Ride, sa dernière franchise en date, a même dépassé le million, et une suite vient d’être annoncée. En quatre ans, l’entreprise est passée de 7 millions à 28 millions d’euros de chiffre d’affaires.
46 jeux de course en vingt-trois ans
La moto, c’est précisément ce qui a sauvé l’entreprise quand le marché du jeu de course, essentiellement composé de simulations de rallyes, s’est effondré. « Mon sentiment est que Milestone est le meilleur studio pour ce qui relève des motos, où il y a peu de concurrence directe », avance Luisa Bixio. En 2016, outre MXGP 2 et Moto GP 16, elle avait également accouché de Ride, dédié aux plus prestigieuses motos routières, de Ducati 90th Anniversary, consacré à la célèbre marque italienne, et de Valentino Rossi : The Game, avec le nonuple champion du monde de MotoGP en guest star. Pas moins de quatre titres en un an, tous centrés autour d’une passion : les deux-roues, suite logique d’une histoire entièrement vouée au sport automobile.
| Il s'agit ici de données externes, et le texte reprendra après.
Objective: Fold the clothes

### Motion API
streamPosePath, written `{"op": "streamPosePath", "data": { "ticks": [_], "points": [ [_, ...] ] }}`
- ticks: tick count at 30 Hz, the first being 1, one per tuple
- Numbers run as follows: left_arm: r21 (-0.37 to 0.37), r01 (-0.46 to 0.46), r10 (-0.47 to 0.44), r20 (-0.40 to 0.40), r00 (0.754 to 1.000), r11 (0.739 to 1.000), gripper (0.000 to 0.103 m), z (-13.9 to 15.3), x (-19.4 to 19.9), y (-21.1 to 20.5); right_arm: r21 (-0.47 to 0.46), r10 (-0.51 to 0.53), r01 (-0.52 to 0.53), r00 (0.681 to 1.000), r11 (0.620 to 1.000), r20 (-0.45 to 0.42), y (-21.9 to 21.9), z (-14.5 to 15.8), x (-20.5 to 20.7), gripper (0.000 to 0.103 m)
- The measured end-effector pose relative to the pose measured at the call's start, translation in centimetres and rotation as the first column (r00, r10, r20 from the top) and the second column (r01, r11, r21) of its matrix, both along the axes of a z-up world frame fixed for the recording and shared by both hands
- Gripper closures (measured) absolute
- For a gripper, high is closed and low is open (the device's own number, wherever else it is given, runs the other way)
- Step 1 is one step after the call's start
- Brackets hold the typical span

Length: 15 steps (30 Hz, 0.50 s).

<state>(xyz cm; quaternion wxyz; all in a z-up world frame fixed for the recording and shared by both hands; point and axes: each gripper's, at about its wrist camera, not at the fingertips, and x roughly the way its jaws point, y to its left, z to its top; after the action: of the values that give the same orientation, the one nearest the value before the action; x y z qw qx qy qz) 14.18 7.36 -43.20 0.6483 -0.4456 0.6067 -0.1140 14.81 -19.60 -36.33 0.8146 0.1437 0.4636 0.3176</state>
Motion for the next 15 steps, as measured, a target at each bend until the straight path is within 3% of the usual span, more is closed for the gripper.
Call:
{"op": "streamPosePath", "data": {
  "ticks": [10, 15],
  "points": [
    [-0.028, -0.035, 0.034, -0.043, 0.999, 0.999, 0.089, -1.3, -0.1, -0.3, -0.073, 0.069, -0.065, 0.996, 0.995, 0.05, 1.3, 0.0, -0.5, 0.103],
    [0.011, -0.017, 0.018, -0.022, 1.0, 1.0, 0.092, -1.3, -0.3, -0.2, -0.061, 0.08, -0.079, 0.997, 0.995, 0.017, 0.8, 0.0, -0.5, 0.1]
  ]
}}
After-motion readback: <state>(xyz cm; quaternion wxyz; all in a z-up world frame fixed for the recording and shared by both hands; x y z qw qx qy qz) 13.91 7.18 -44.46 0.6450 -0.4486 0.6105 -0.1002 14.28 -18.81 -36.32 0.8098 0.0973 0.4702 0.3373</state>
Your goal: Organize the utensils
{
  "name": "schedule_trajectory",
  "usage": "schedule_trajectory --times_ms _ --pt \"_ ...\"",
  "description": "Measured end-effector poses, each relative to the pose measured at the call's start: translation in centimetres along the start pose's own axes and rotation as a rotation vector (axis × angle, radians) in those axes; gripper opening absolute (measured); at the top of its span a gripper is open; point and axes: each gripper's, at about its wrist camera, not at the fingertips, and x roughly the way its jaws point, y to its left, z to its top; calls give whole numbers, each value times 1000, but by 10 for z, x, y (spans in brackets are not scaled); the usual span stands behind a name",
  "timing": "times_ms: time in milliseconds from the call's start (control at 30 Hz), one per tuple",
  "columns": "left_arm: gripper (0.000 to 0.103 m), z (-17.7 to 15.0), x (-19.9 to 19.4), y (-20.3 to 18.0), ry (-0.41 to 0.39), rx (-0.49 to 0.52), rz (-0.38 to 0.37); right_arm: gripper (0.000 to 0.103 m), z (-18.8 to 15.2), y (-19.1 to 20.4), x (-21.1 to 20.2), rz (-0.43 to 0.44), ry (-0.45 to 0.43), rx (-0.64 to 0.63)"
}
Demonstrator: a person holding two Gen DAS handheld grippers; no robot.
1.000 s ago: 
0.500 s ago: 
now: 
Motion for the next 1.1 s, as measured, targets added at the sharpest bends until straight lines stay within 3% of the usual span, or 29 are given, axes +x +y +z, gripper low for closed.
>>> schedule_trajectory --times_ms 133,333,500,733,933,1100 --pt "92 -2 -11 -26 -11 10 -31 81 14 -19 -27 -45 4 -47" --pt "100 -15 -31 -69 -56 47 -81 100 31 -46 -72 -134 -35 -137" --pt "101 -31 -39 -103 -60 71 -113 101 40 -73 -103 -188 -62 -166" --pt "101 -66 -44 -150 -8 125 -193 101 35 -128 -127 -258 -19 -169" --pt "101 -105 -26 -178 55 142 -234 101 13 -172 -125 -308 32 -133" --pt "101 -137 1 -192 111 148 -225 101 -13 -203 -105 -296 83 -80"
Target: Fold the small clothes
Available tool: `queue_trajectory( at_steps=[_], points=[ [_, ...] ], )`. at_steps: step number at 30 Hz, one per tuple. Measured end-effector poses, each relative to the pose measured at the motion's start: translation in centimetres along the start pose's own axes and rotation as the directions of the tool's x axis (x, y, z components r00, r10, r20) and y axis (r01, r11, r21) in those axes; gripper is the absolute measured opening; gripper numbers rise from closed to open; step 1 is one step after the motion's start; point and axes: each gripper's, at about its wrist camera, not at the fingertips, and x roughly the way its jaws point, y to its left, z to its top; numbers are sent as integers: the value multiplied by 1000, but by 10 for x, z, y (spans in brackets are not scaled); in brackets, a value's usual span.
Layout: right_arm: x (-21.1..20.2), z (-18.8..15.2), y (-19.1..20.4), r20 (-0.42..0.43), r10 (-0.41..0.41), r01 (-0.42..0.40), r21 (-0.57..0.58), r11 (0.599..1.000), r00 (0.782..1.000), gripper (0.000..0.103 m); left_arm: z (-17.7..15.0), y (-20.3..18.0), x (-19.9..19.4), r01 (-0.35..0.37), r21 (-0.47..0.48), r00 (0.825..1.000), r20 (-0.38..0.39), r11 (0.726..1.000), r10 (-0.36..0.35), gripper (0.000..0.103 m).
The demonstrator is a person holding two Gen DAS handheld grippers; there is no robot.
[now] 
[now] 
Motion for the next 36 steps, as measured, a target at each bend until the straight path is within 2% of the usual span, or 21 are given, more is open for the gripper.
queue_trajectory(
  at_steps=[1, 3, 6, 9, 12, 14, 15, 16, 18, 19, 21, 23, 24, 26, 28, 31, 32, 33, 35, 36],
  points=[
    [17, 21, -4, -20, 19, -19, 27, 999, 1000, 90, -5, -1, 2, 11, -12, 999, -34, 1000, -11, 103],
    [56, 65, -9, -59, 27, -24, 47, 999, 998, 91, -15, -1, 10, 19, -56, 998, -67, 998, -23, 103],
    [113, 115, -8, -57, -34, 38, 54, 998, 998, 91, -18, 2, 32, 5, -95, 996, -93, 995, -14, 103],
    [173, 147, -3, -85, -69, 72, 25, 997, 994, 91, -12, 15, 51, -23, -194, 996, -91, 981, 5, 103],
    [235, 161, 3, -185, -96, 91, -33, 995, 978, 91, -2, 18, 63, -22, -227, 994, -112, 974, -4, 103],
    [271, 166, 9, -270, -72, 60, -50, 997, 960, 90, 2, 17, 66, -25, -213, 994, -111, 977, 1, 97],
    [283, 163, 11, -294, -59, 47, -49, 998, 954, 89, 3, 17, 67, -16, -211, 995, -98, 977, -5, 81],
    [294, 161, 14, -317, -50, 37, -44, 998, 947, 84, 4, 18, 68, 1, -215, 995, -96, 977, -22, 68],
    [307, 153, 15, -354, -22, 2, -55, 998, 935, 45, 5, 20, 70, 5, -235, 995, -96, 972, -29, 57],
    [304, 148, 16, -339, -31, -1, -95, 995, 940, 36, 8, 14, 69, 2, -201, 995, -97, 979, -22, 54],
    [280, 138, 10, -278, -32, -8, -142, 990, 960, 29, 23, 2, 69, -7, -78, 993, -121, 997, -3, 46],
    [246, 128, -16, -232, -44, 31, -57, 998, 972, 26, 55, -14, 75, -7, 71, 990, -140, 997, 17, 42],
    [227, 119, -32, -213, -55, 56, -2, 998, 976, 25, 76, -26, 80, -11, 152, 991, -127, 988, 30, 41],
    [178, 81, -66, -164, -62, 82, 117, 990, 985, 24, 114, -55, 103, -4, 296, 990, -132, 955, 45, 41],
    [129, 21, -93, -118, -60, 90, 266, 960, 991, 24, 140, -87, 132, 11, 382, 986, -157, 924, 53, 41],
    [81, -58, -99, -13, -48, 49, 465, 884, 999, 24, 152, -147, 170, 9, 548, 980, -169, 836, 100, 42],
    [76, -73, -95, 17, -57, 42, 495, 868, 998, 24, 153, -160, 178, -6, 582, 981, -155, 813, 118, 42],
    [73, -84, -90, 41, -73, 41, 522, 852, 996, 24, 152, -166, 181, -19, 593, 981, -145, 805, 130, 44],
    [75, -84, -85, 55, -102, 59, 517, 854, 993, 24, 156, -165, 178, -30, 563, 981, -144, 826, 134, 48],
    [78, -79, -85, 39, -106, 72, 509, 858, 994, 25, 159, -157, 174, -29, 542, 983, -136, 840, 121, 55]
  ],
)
L’entreprise, qui date de 1994 – alors baptisée Graffiti – compte plus d’une quarantaine de jeux à son actif. Tous des jeux de course, à l’exception du tout premier. « Milestone a été fondé par Antonio Farina, qui était un énorme fan de voitures, et le jeu de course était le genre le plus à la mode à l’époque », explique Luisa Bixio. En pleine explosion du genre du jeu de course en 3D au milieu des années 1990 – la période de Sega Rally, Ridge Racer et Daytona’USA, l’entreprise milanaise réussit à se faire une place avec Screamer, son propre simulateur sur PC, et convainc plusieurs grands noms de l’édition, comme Electronic Arts, Virgin ou Capcom de les éditer.Mais c’est en 2001 que Milestone connaît son succès le plus stratégique, avec SBK, son premier jeu de deux-roues. « On s’est constitué une communauté, car c’était la première simulation de superbike. Depuis, on s’est spécialisé », relate Michele Caletti, lead designer. Quant à s’essayer à d’autres genres, « bien sûr la question revient », admet Luisa Bixio. Mais Milestone a le bitume dans la peau, explique-t-elle tout sourire.
Plus grande entreprise de jeu vidéo d’Italie
Depuis, le studio milanais s’est mué en une impressionnante fabrique à l’organisation huilée et à la production élevée. Au sein de ses locaux spacieux, lumineux et modernes, 170 personnes sont aujourd’hui réparties en grappes par projet et par type de métier – programmeur, animateur ou concepteur, mais aussi responsables des licences, de la communication, ou encore du contact avec les joueurs. Elle est aujourd’hui la plus grande entreprise de jeu vidéo d’Italie, et un cas à part au sein d’une industrie sous-développée dans le pays. « Ici, il n’y a pas beaucoup de culture de la formation en jeu vidéo. Pour nous, si vous êtes passionné de jeu vidéo et de sports mécaniques, et prêts à apprendre, nous sommes ouverts », assure Michele Caletti, responsable de MXGP 3.